Requirement - Could you set down the lines from the first line of the entries below through the line with "A list of things", exactly and with no pictures?

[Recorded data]
======
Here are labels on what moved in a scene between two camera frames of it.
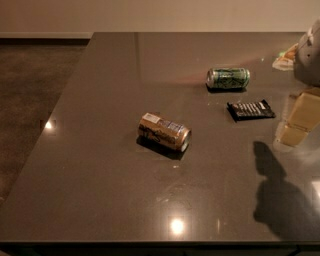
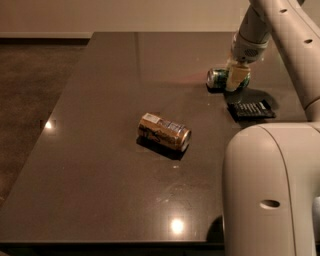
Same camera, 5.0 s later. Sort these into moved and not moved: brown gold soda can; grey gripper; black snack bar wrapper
Moved: grey gripper
Not moved: brown gold soda can; black snack bar wrapper
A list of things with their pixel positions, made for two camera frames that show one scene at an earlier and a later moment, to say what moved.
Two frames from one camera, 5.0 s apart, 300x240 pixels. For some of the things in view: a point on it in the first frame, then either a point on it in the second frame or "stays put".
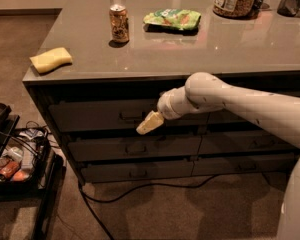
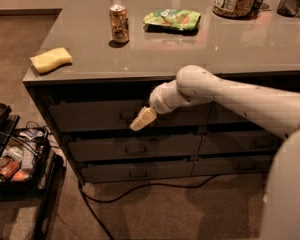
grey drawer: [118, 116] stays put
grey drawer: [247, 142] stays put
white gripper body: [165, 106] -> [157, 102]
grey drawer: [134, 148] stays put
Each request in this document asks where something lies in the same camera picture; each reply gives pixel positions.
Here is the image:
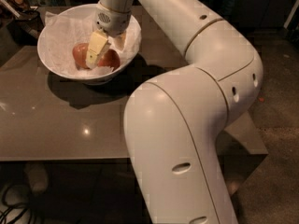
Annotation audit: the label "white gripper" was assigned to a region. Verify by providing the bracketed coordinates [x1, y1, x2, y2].
[86, 3, 131, 69]

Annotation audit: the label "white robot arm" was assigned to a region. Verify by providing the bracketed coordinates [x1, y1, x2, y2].
[95, 0, 263, 224]

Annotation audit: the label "yellowish red apple left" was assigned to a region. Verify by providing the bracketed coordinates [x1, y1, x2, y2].
[72, 43, 88, 69]

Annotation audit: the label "white bowl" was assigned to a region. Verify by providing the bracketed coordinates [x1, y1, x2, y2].
[36, 3, 143, 86]

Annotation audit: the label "white paper liner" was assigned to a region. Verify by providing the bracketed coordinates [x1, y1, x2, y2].
[43, 9, 143, 78]

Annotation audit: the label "white shoe under table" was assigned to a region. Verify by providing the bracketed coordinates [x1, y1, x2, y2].
[24, 162, 49, 195]

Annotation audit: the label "dark bag with handle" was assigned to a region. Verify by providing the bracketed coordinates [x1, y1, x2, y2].
[8, 10, 44, 46]

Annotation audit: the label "black cables on floor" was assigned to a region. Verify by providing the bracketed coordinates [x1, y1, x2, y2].
[0, 184, 45, 224]

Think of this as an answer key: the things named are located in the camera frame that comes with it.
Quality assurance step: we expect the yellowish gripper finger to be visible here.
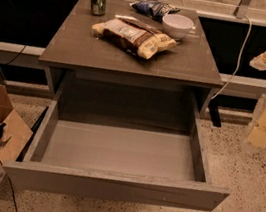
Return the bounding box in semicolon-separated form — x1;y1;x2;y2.
250;51;266;71

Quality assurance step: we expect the grey top drawer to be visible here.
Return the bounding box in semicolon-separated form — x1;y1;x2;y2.
4;71;230;211

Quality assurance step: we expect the grey drawer cabinet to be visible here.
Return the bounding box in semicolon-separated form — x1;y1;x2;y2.
39;0;222;127

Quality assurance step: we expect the white bowl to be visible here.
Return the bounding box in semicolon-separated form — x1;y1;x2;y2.
162;14;194;40

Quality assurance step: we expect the blue chip bag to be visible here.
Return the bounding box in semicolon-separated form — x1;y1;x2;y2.
131;0;179;19

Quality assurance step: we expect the yellow brown snack bag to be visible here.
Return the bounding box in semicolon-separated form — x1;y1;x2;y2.
91;17;177;60

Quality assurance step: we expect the white cable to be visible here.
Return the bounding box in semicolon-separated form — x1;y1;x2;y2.
210;12;254;105

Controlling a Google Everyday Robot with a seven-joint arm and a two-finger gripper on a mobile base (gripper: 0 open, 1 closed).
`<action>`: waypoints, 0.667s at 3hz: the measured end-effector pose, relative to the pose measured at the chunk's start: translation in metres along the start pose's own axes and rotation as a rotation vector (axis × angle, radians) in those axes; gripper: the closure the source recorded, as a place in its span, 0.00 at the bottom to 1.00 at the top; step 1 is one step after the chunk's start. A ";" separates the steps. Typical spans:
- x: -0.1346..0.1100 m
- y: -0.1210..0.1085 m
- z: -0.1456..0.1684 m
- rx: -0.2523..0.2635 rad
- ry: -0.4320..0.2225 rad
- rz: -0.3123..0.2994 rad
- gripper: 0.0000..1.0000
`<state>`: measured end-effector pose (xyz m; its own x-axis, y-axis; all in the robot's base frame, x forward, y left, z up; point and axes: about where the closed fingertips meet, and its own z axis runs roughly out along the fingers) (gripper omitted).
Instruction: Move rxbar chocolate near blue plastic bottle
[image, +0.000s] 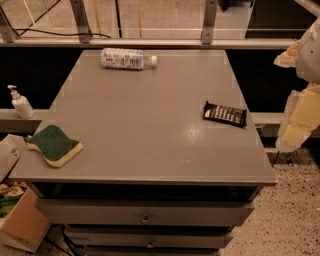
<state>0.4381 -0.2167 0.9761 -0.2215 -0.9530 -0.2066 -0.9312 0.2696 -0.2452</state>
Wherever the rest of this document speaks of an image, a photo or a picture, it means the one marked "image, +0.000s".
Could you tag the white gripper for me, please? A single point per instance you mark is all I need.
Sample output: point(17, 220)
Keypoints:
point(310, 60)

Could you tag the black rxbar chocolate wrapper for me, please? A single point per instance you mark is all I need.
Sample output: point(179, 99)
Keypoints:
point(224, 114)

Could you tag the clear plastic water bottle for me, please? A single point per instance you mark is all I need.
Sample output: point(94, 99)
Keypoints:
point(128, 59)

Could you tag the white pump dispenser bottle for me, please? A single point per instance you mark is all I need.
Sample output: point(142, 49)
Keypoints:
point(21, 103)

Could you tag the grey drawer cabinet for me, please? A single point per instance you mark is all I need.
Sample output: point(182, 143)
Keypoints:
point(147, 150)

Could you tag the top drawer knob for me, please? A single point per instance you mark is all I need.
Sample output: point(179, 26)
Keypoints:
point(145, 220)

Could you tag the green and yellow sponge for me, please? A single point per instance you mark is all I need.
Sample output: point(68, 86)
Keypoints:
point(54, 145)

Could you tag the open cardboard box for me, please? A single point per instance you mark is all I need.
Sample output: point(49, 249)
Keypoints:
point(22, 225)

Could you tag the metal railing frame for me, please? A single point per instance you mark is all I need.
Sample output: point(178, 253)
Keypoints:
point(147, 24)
======
Task answer -
Here are labels on what moved in a scene between two camera frames of it.
Same camera, 5.0 s later. Sort these into moved and not moved: brown gold soda can; grey gripper; black snack bar wrapper
Moved: grey gripper
Not moved: brown gold soda can; black snack bar wrapper
A list of things with their pixel positions, made for two camera frames that show one scene at an earlier and a later moment, to say what moved.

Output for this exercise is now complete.